Please retype the data below exactly, stopping after the line with "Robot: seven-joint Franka" and skipping every picture.
** Opening Data section block **
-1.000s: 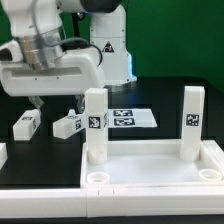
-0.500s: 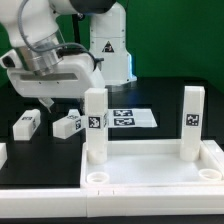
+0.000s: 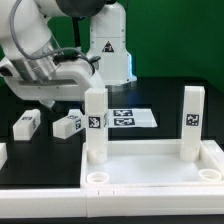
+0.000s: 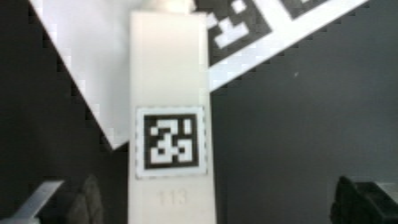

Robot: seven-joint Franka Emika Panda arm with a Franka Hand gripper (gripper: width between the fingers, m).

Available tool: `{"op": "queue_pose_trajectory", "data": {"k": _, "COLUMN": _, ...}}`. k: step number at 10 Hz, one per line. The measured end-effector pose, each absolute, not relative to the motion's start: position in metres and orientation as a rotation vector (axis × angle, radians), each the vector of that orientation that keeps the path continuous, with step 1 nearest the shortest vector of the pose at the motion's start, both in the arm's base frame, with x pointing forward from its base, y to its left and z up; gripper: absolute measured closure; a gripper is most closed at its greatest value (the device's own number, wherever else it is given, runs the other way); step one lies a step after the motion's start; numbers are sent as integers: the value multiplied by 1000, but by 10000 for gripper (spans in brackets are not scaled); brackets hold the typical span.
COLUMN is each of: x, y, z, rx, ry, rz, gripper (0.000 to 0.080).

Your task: Assemble desk

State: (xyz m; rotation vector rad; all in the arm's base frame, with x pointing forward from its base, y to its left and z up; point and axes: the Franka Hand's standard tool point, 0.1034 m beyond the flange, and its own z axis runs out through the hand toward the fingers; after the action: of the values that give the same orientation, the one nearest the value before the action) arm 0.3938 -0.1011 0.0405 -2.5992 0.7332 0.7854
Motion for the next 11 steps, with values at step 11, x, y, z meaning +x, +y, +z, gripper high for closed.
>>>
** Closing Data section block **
→ Solution to the exercise
-1.000s: 
-0.500s: 
+0.000s: 
+0.000s: 

Robot: seven-joint Franka Emika Panda arm with a Franka Hand gripper (gripper: width between the fingers, m).

No further answer is expected.